§ **What you have to do**: Beneath this instruction is a listing. Transcribe from it only the stretch from the line with "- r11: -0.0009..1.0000" through the line with "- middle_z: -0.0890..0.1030", both end lines included, exactly as written.

○ ○ ○

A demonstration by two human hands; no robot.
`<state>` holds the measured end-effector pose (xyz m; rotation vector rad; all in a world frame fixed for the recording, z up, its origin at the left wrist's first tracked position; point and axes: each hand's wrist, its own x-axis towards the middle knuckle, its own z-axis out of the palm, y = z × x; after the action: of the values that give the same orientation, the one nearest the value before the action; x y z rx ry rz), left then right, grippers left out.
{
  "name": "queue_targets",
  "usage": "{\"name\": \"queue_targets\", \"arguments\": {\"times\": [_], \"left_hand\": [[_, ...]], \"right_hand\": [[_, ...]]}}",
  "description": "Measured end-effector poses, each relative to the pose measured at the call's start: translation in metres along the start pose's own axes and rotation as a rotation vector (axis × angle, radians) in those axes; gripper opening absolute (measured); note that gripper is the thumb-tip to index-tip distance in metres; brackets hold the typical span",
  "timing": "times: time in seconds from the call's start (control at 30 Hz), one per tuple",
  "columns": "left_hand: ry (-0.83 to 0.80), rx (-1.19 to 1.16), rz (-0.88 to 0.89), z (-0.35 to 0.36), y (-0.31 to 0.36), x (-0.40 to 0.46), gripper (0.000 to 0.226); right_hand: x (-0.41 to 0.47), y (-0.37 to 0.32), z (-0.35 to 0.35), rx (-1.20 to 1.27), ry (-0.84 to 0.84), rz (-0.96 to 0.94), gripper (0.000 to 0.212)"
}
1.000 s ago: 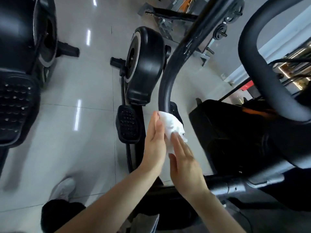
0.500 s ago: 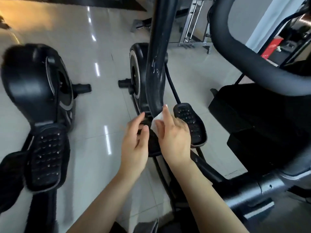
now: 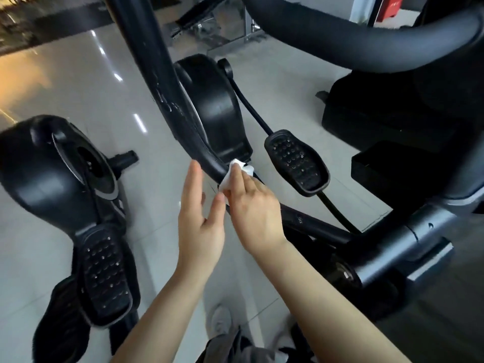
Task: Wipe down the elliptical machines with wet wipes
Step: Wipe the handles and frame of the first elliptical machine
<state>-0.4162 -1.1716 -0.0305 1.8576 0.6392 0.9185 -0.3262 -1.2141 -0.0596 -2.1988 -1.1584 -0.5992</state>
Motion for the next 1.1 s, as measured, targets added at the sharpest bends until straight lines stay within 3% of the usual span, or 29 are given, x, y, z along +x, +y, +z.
{"name": "queue_targets", "arguments": {"times": [0.17, 0.23, 0.37, 0.47, 0.6, 0.77, 0.93, 1.03, 1.1], "left_hand": [[-0.101, 0.788, 0.488, 0.009, -0.025, -0.015, 0.059], [-0.215, 0.968, 0.568, 0.012, -0.036, -0.019, 0.059], [-0.306, 1.096, 0.576, 0.007, -0.048, -0.018, 0.059], [-0.302, 1.078, 0.585, 0.005, -0.047, -0.015, 0.058], [-0.204, 0.911, 0.582, 0.007, -0.042, -0.015, 0.053], [-0.023, 0.821, 0.613, -0.007, -0.028, -0.004, 0.049], [0.113, 0.734, 0.604, -0.035, -0.005, 0.017, 0.049], [0.103, 0.569, 0.465, -0.044, 0.008, 0.025, 0.053], [0.104, 0.259, 0.265, -0.043, 0.024, 0.028, 0.049]], "right_hand": [[-0.048, 0.041, -0.024, -0.236, -0.061, 0.025, 0.033], [-0.064, 0.067, -0.045, -0.338, -0.102, 0.025, 0.031], [-0.078, 0.105, -0.087, -0.412, -0.218, 0.051, 0.026], [-0.069, 0.103, -0.096, -0.418, -0.298, 0.068, 0.044], [-0.061, 0.075, -0.065, -0.481, -0.31, 0.054, 0.039], [-0.025, 0.022, -0.022, -0.35, -0.175, 0.043, 0.051], [-0.021, 0.019, -0.021, -0.317, -0.072, 0.003, 0.043], [-0.018, 0.021, -0.024, -0.222, 0.034, -0.035, 0.035], [-0.003, 0.007, -0.016, -0.049, 0.077, -0.019, 0.047]]}}
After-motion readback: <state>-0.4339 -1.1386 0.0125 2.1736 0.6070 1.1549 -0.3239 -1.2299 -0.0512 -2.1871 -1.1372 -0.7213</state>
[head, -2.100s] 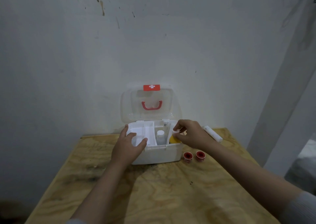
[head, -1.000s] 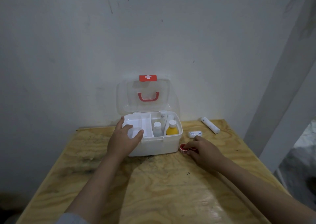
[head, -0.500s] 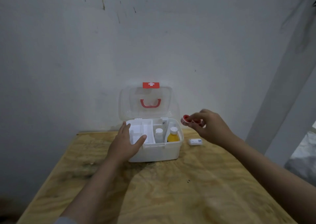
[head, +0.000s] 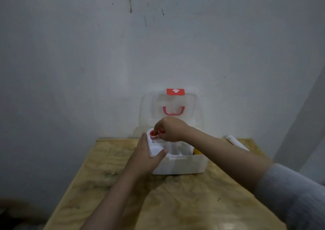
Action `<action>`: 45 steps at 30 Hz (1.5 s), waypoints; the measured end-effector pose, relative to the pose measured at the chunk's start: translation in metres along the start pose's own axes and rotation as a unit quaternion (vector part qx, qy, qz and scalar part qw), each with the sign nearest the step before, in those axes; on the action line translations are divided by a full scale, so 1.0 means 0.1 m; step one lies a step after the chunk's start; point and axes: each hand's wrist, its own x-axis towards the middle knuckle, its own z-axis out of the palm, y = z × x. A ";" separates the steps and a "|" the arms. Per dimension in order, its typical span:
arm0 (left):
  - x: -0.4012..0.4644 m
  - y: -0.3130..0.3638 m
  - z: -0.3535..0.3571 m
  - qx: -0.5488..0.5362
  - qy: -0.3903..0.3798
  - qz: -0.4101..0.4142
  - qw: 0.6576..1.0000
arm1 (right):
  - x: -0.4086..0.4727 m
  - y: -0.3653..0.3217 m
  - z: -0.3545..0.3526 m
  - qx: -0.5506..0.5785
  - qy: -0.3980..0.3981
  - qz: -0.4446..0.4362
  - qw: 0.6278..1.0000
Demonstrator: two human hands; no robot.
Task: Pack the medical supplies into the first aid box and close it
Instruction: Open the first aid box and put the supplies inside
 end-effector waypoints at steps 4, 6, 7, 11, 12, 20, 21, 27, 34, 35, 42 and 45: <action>-0.01 0.00 0.01 -0.013 0.004 -0.014 1.000 | 0.09 -0.03 0.08 -0.018 -0.028 -0.003 0.999; 0.00 -0.03 0.02 -0.028 0.003 -0.010 1.000 | 0.11 -0.02 0.10 -0.022 -0.037 -0.003 0.999; 0.01 -0.04 0.02 -0.035 0.001 -0.011 0.999 | 0.11 -0.02 0.09 -0.021 -0.038 -0.005 0.999; 0.01 -0.06 0.02 -0.037 -0.005 -0.006 0.999 | 0.00 0.04 -0.05 0.005 -0.004 0.002 1.000; 0.01 -0.07 0.01 -0.028 -0.008 -0.006 1.000 | -0.06 0.07 -0.10 0.013 0.012 0.006 1.000; 0.01 -0.06 -0.02 0.042 -0.006 -0.004 0.999 | -0.95 1.05 -0.26 0.040 0.102 0.169 0.980; 0.02 -0.06 -0.01 0.048 -0.005 -0.006 0.999 | -1.08 1.23 -0.23 0.033 0.106 0.197 0.974; 0.06 -0.12 0.00 0.052 -0.005 -0.006 0.999 | -1.78 2.09 0.13 -0.007 0.102 0.336 0.936; 0.04 -0.08 0.01 0.034 -0.007 -0.006 0.999 | -1.95 2.30 0.45 0.057 0.166 0.374 0.911; 0.04 -0.08 0.01 0.030 -0.006 -0.012 0.999 | -1.95 2.29 0.49 0.067 0.183 0.369 0.909; 0.03 -0.04 0.03 0.029 0.007 -0.026 0.999 | -1.83 2.26 0.56 0.130 0.264 0.372 0.880; 0.01 -0.02 0.03 0.030 0.007 -0.027 0.999 | -1.80 2.22 0.59 0.152 0.302 0.375 0.863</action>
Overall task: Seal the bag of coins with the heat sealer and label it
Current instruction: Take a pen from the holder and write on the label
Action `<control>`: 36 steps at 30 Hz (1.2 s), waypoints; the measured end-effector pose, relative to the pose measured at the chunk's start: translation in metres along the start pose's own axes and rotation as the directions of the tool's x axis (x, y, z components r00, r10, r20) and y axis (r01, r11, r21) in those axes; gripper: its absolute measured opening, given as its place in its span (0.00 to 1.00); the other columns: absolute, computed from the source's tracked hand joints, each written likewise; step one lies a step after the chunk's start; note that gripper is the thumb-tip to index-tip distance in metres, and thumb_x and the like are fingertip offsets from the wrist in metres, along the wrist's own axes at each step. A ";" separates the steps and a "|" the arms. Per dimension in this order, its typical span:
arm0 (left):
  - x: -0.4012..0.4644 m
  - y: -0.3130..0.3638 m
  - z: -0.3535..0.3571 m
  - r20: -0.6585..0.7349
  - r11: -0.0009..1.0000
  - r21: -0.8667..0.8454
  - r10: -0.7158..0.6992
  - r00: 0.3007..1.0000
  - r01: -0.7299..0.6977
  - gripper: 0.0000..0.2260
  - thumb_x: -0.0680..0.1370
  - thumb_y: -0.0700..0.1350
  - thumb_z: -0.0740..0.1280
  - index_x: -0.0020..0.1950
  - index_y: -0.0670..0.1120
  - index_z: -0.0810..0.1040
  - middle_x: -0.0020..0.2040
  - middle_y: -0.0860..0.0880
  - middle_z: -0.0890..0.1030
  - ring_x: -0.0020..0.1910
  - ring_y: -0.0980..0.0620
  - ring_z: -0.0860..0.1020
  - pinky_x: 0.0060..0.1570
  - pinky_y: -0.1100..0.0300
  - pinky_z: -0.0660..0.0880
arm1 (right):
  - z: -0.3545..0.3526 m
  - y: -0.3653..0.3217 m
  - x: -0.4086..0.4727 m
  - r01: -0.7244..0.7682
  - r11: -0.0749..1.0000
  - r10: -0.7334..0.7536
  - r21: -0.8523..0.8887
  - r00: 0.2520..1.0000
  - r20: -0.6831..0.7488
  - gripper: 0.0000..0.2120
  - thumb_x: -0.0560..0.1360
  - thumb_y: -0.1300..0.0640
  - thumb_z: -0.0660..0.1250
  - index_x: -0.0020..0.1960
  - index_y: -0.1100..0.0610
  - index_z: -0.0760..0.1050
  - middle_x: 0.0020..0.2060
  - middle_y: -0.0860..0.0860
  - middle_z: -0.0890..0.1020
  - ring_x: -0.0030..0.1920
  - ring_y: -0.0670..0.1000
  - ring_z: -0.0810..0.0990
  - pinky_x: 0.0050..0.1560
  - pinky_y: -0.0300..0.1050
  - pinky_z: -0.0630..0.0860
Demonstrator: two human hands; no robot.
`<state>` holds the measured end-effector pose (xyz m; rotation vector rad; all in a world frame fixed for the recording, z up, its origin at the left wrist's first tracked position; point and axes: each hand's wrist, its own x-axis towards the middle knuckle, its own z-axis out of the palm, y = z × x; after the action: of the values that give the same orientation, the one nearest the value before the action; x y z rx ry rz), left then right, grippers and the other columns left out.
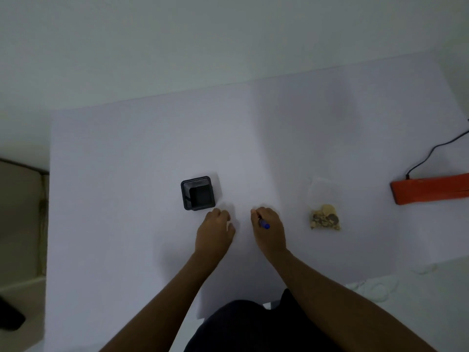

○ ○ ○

§ **Written response**:
  - r11: -0.0009..1.0000
  - r21: -0.8667..0.8454
  - r10: -0.7158..0.6992
  - r00: 0.3007..1.0000
  - r01: -0.7299..0.6977
  - gripper: 0.0000..0.2260
  - thumb_x: -0.0680..0.1370
  - thumb_y: -0.0700..0.1350
  - thumb_z: -0.0740..0.1280
  - index_x: -0.0020..0.1950
  - index_y: -0.0670..0.1120
  - index_z: -0.0810..0.1040
  - middle_x: -0.0020..0.2040
  - middle_y: -0.0860..0.0880
  - middle_z: -0.0890..0.1030

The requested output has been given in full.